Only the lines from the first line of the material below to the line containing "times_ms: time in", inclusive, should be copied, each exactly as written.
......
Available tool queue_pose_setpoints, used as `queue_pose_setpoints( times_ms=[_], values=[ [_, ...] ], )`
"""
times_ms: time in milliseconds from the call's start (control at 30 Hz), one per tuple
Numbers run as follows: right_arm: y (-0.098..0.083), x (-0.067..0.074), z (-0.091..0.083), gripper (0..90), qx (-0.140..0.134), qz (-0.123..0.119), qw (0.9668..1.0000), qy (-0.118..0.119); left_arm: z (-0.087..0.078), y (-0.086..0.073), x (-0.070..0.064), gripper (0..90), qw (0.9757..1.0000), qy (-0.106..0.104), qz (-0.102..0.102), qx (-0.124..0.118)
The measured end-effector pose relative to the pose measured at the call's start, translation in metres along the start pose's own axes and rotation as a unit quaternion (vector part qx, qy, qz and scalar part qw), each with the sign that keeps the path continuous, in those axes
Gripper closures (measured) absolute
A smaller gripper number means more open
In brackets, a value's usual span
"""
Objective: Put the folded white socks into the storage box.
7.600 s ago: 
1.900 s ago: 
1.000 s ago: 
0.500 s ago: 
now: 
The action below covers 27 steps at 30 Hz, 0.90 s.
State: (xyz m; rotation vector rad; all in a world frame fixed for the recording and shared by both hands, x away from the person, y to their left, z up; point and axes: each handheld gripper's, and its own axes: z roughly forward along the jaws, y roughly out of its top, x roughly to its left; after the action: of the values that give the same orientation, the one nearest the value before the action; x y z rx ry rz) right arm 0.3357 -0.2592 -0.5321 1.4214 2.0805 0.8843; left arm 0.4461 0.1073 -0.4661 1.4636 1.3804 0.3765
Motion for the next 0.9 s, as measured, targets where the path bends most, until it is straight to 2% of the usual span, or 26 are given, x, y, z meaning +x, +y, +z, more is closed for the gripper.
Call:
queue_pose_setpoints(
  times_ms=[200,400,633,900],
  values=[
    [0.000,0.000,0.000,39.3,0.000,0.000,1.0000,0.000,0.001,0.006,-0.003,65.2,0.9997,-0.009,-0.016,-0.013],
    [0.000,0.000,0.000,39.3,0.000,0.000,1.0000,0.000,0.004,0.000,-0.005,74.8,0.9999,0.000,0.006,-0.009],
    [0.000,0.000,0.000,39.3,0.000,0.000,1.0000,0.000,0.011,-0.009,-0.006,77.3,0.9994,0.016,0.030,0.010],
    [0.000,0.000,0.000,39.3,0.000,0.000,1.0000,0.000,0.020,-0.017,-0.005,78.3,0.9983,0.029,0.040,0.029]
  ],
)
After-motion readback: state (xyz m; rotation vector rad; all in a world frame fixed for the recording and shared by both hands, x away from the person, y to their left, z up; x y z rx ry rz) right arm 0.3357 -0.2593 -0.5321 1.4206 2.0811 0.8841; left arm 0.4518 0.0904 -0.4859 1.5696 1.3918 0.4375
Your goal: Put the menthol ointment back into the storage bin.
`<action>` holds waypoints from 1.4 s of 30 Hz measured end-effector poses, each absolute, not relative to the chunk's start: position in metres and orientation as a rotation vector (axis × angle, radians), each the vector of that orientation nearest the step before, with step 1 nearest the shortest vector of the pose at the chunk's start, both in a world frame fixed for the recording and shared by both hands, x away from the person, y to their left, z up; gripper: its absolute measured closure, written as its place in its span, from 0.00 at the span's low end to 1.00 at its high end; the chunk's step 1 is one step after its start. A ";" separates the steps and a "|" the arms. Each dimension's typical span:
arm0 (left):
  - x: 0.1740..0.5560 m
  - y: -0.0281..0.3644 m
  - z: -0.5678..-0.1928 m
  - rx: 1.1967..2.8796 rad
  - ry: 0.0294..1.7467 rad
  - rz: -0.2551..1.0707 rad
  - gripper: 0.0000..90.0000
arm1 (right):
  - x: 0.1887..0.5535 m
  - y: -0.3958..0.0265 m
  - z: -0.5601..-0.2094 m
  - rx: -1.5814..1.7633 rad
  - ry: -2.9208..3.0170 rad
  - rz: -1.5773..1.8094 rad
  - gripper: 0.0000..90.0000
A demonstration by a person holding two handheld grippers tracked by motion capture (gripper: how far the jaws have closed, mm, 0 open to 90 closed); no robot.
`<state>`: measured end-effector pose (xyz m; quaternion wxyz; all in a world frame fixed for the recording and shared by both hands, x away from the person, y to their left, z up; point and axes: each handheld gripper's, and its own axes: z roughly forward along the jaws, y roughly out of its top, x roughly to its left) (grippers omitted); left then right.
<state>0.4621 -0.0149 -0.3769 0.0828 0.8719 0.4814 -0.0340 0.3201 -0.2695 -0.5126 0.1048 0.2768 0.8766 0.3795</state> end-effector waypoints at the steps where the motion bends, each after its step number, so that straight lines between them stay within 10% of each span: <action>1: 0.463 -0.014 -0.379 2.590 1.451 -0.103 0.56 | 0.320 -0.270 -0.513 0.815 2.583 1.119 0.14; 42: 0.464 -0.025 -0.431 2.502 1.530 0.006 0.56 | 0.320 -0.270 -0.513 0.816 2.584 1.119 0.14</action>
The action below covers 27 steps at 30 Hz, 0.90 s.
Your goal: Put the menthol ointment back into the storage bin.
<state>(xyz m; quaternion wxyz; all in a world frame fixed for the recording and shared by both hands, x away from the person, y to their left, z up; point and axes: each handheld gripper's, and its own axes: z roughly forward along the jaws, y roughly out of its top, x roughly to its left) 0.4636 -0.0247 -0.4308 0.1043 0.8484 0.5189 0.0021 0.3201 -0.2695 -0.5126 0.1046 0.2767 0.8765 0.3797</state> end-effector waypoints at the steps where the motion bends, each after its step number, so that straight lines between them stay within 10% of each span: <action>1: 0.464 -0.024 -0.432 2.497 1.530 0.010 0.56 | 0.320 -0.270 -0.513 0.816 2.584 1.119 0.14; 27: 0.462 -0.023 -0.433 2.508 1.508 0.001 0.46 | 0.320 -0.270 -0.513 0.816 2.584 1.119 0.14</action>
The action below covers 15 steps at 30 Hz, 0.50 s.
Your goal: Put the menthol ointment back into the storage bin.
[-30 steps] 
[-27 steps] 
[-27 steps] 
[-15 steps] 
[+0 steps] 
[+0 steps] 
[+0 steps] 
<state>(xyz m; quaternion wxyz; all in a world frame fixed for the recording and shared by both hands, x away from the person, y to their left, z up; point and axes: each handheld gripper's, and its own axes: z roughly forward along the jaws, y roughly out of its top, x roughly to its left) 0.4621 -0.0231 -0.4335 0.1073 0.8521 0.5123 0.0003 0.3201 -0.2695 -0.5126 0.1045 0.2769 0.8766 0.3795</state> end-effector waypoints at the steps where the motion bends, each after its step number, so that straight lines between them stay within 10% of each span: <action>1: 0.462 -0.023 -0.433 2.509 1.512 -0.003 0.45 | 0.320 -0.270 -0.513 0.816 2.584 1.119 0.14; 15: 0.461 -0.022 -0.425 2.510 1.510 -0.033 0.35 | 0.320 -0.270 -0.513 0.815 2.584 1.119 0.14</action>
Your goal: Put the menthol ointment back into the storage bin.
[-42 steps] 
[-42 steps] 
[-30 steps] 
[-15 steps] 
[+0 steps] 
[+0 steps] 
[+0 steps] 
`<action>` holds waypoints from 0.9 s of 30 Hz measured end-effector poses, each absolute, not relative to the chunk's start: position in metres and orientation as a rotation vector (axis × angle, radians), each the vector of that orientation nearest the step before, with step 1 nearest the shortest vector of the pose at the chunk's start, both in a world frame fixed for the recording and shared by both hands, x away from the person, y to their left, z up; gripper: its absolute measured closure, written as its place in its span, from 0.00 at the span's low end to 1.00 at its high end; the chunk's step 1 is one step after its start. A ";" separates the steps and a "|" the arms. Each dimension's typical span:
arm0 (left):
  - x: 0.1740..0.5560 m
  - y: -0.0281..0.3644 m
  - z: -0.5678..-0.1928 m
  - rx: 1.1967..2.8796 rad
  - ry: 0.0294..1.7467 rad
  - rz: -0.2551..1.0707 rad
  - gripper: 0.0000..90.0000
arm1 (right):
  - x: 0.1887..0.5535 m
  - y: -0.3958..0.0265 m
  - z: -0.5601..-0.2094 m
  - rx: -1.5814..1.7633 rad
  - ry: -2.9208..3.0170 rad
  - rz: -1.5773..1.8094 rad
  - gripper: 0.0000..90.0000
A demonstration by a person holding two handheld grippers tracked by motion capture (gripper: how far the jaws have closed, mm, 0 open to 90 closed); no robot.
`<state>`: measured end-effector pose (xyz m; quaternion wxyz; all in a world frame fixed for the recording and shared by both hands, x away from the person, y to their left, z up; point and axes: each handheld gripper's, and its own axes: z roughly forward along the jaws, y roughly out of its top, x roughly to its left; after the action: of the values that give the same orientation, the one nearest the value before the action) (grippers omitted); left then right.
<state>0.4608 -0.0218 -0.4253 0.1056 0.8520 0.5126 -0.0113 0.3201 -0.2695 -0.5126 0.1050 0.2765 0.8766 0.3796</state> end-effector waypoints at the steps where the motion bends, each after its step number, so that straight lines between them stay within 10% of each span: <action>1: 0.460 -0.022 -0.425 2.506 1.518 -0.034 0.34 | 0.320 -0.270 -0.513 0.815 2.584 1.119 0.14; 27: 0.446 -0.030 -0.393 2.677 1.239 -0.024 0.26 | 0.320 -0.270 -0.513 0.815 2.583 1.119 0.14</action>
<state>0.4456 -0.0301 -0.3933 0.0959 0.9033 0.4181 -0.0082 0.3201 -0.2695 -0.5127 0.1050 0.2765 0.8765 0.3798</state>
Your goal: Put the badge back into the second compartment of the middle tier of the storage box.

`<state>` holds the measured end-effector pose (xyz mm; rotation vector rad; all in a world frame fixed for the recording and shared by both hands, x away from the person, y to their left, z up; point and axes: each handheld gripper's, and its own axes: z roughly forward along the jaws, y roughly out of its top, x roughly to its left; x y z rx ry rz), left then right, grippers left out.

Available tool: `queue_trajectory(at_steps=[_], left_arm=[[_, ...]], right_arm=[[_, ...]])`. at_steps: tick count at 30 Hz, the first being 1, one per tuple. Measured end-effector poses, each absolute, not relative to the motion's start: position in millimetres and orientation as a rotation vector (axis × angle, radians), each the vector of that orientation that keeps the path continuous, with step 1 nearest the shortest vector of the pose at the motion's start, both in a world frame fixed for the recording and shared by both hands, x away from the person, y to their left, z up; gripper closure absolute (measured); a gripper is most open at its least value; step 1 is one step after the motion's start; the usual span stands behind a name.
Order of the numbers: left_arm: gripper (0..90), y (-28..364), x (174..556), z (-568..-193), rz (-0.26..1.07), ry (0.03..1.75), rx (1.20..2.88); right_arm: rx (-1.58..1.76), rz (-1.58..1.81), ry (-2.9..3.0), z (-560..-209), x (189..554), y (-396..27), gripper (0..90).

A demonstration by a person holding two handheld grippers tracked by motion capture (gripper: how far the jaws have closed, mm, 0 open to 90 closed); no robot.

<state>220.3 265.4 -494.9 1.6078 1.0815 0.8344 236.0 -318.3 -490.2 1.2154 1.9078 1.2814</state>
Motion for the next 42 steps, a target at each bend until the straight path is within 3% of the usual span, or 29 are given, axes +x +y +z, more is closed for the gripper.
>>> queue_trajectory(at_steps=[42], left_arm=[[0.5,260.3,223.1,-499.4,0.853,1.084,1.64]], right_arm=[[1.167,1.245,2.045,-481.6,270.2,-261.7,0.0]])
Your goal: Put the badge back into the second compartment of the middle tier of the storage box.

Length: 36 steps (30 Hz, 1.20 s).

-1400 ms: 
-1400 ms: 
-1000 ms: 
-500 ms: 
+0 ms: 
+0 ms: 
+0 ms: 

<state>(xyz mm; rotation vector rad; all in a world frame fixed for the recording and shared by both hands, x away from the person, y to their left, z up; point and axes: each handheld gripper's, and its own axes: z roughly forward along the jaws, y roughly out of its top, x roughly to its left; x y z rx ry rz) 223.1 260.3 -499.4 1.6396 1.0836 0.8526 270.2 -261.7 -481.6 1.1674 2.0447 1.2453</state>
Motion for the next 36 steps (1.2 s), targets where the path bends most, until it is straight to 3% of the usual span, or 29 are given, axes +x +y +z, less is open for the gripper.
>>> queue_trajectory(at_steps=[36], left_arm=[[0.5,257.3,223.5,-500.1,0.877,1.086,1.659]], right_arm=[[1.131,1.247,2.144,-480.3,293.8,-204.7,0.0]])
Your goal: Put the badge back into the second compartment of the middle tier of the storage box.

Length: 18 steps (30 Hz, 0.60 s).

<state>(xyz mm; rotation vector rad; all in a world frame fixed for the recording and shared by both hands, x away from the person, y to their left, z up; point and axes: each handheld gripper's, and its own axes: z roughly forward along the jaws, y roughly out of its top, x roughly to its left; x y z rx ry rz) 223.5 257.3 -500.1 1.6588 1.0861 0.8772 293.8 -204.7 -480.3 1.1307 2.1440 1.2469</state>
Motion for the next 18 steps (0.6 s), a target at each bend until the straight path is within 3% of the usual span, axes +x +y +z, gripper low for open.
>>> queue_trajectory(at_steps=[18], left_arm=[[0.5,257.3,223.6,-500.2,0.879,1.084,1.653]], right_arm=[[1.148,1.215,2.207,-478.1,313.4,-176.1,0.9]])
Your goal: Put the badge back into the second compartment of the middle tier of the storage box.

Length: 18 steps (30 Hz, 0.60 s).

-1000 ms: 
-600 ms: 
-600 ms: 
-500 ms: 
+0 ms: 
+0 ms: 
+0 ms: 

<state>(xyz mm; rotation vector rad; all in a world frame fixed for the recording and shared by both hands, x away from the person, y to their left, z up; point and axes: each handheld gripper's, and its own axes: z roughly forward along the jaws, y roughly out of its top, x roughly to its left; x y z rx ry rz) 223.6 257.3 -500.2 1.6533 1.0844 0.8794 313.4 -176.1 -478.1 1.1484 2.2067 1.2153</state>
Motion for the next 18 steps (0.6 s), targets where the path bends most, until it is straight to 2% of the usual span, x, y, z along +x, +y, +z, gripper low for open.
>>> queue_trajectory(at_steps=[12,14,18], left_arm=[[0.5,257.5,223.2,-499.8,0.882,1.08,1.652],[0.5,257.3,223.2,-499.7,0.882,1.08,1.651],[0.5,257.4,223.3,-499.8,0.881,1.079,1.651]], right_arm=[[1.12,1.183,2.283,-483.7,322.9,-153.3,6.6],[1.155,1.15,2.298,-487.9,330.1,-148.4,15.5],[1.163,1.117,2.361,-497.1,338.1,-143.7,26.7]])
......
WRITTEN RESPONSE:
Available tool queue_pose_setpoints, used as `queue_pose_setpoints( times_ms=[_], values=[ [_, ...] ], )`
"""
times_ms: time in milliseconds from the call's start (control at 30 Hz), one per tuple

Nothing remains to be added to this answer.